• EXERCISE REQUIREMENTS
Your copy should match the listing below word for word, with no images in it.

• DATA SECTION

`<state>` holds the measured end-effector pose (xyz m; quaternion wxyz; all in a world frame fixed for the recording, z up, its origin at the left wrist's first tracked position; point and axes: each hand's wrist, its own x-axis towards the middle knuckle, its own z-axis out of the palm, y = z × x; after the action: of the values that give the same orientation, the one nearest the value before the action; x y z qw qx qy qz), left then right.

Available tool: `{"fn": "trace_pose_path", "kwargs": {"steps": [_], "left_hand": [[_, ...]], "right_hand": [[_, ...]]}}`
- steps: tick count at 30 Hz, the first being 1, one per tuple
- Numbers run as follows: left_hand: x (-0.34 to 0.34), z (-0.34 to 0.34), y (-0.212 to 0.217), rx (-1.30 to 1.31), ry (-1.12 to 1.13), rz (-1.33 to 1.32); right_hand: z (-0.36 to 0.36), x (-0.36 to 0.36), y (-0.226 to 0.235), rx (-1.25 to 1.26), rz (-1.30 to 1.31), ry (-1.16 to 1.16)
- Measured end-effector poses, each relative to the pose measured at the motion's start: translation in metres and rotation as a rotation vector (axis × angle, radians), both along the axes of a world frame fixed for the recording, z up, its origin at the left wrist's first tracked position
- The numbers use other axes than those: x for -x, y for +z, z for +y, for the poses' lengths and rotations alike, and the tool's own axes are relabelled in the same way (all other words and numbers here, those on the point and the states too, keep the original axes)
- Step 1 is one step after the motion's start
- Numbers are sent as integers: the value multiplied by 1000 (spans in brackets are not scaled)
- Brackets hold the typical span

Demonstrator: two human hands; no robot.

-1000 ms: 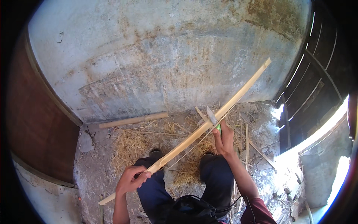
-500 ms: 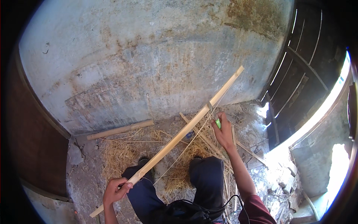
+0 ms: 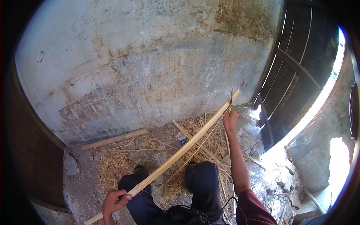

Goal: The person whittles a long bamboo strip using a small knife, shaving off thin layers from the surface while seated.

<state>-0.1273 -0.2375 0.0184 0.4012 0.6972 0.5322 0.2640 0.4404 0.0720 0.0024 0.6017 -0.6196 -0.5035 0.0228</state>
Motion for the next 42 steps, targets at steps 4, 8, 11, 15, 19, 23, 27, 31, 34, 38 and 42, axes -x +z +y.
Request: {"fn": "trace_pose_path", "kwargs": {"steps": [4, 8, 11, 15, 19, 23, 27, 31, 34, 38, 42], "left_hand": [[2, -1, 2, 49, -10, 29], [-13, -2, 17, 160, 4, 69], [-20, -1, 15, 251, 39, 48], [-15, -1, -7, 100, 19, 33], [-23, 2, 0, 145, 67, -25], [-22, 7, 4, 165, 62, -49], [-7, 8, 6, 232, 56, 0], [-5, 14, 11, 235, 36, -7], [3, 15, 10, 247, 31, 32], [11, 9, 16, 261, 41, 15], [-1, 22, 10, 215, 45, 38]], "right_hand": [[6, -20, 0, -66, -175, -106], [8, -28, 0, -53, -297, -178], [13, -38, 1, -54, -344, -208], [17, -54, -1, -32, -320, -222], [17, -62, -2, -28, -301, -264], [23, -65, -12, -15, -357, -350], [27, -56, -19, 43, -362, -353], [32, -56, -22, 48, -389, -361], [35, -55, -30, 83, -409, -362], [38, -41, -32, 134, -421, -337], [56, -61, -64, 122, -503, -348]]}}
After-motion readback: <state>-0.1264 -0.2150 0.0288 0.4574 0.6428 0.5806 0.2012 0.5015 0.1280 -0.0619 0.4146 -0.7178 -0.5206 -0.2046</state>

• RESULT
`<state>` holds the measured end-effector pose (xyz m; quaternion wxyz; all in a world frame fixed for the recording, z up, its origin at the left wrist's first tracked position; point and axes: each hand's wrist, its own x-axis towards the middle knuckle, its own z-axis out of the palm, y = z × x; after the action: of the values that give the same orientation, the one nearest the value before the action; x y z qw qx qy qz), left then right.

Available tool: `{"fn": "trace_pose_path", "kwargs": {"steps": [_], "left_hand": [[_, ...]], "right_hand": [[_, ...]]}}`
- steps: tick count at 30 Hz, the first being 1, one per tuple
- Numbers run as follows: left_hand: x (-0.34 to 0.34), z (-0.34 to 0.34), y (-0.212 to 0.217), rx (-1.30 to 1.31), ry (-1.12 to 1.13), rz (-1.33 to 1.32); right_hand: z (-0.36 to 0.36), x (-0.36 to 0.36), y (-0.226 to 0.235), rx (-1.25 to 1.26), rz (-1.30 to 1.31), ry (-1.16 to 1.16)
- Measured end-effector poses, each relative to the pose measured at the motion's start: translation in metres and rotation as a rotation vector (axis × angle, radians), both along the axes of a world frame fixed for the recording, z up, its origin at the left wrist's first tracked position
- The numbers use other axes than those: x for -x, y for +z, z for +y, for the poses' lengths and rotations alike, and the tool's own axes are relabelled in the same way (all other words and numbers here, those on the point and the states too, keep the original axes)
- Step 1 is one step after the motion's start
- Numbers are sent as integers: the value multiplied by 1000 (spans in brackets are not scaled)
- Brackets hold the typical span

Demonstrator: two human hands; no robot.

-1000 ms: 
-500 ms: 
+0 ms: 

Goal: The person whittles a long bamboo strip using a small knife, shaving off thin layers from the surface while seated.

<state>-0.1273 -0.2375 0.0184 0.4012 0.6972 0.5322 0.2640 0.4404 0.0720 0.0024 0.6017 -0.6196 -0.5035 0.0228</state>
Motion for the next 42 steps, targets at steps 4, 8, 11, 15, 19, 23, 27, 31, 34, 38 and 42, axes -x +z +y.
Request: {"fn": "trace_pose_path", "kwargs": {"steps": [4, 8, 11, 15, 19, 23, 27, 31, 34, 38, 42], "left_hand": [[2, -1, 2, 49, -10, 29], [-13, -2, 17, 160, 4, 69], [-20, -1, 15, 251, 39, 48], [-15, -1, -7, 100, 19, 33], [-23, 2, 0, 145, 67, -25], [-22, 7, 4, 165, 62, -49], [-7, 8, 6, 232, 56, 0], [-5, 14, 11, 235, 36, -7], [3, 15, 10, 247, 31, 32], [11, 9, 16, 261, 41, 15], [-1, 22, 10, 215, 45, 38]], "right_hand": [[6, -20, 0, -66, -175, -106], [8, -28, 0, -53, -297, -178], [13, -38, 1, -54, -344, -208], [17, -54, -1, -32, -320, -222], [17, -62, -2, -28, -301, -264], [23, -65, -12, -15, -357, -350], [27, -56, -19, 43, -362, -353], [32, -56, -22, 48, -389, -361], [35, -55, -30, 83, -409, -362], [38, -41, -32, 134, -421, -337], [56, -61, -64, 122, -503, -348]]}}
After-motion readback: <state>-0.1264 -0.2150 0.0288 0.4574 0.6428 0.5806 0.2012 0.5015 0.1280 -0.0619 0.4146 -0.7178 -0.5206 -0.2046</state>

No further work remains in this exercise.